■ **YOUR GOAL**: Write out, word for word, the line that contains "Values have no" and each line after it down to the last line of the data below. Include nothing more.

□ □ □

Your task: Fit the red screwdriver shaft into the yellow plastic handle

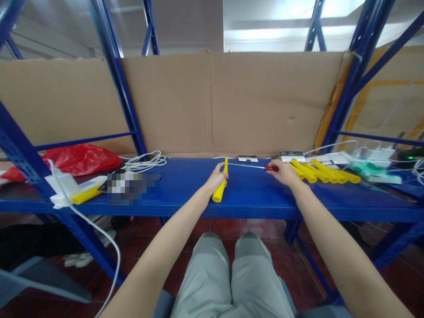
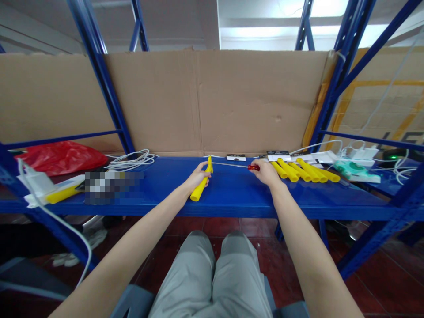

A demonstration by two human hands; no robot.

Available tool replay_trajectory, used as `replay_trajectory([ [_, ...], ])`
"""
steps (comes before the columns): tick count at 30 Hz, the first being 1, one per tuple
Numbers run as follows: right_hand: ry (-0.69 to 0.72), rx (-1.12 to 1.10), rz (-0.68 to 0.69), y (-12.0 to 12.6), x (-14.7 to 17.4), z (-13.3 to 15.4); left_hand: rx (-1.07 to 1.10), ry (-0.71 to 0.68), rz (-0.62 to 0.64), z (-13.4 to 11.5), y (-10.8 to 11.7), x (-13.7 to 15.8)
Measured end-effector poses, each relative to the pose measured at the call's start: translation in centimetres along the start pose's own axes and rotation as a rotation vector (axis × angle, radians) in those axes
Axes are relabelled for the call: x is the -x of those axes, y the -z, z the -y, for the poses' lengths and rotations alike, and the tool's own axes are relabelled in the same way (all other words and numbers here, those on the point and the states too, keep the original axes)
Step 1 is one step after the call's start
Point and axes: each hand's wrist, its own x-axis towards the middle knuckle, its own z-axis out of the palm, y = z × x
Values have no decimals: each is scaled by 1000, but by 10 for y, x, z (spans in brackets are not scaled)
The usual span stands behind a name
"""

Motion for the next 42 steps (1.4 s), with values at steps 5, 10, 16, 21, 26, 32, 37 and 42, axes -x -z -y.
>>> replay_trajectory([
  [5, 40, -24, 18, 2, 2, 7, -21, 9, -60, 0, 2, -1],
  [10, 89, 119, 68, 4, 4, 26, -38, -9, -123, 6, 6, -9],
  [16, 75, 276, 88, 4, 6, 37, -42, 4, -115, 6, 7, -11],
  [21, 163, 297, 27, 6, 7, 35, -39, 17, -118, 1, 7, -7],
  [26, 151, 316, 38, 5, 8, 37, -60, 29, -97, -2, 9, -5],
  [32, 126, 352, 123, 1, 7, 41, -111, 37, 1, 0, 27, -10],
  [37, 132, 384, 149, -1, 6, 46, -152, 54, 108, -2, 45, -13],
  [42, 121, 352, 168, -5, 6, 53, -133, 75, 123, -2, 51, -16],
])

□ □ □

■ **RESPONSE TO THIS TASK**:
Values have no decimals: each is scaled by 1000, but by 10 for y, x, z (spans in brackets are not scaled)
The usual span stands behind a name
"""

Motion for the next 42 steps (1.4 s), with values at steps 5, 10, 16, 21, 26, 32, 37 and 42, axes -x -z -y.
>>> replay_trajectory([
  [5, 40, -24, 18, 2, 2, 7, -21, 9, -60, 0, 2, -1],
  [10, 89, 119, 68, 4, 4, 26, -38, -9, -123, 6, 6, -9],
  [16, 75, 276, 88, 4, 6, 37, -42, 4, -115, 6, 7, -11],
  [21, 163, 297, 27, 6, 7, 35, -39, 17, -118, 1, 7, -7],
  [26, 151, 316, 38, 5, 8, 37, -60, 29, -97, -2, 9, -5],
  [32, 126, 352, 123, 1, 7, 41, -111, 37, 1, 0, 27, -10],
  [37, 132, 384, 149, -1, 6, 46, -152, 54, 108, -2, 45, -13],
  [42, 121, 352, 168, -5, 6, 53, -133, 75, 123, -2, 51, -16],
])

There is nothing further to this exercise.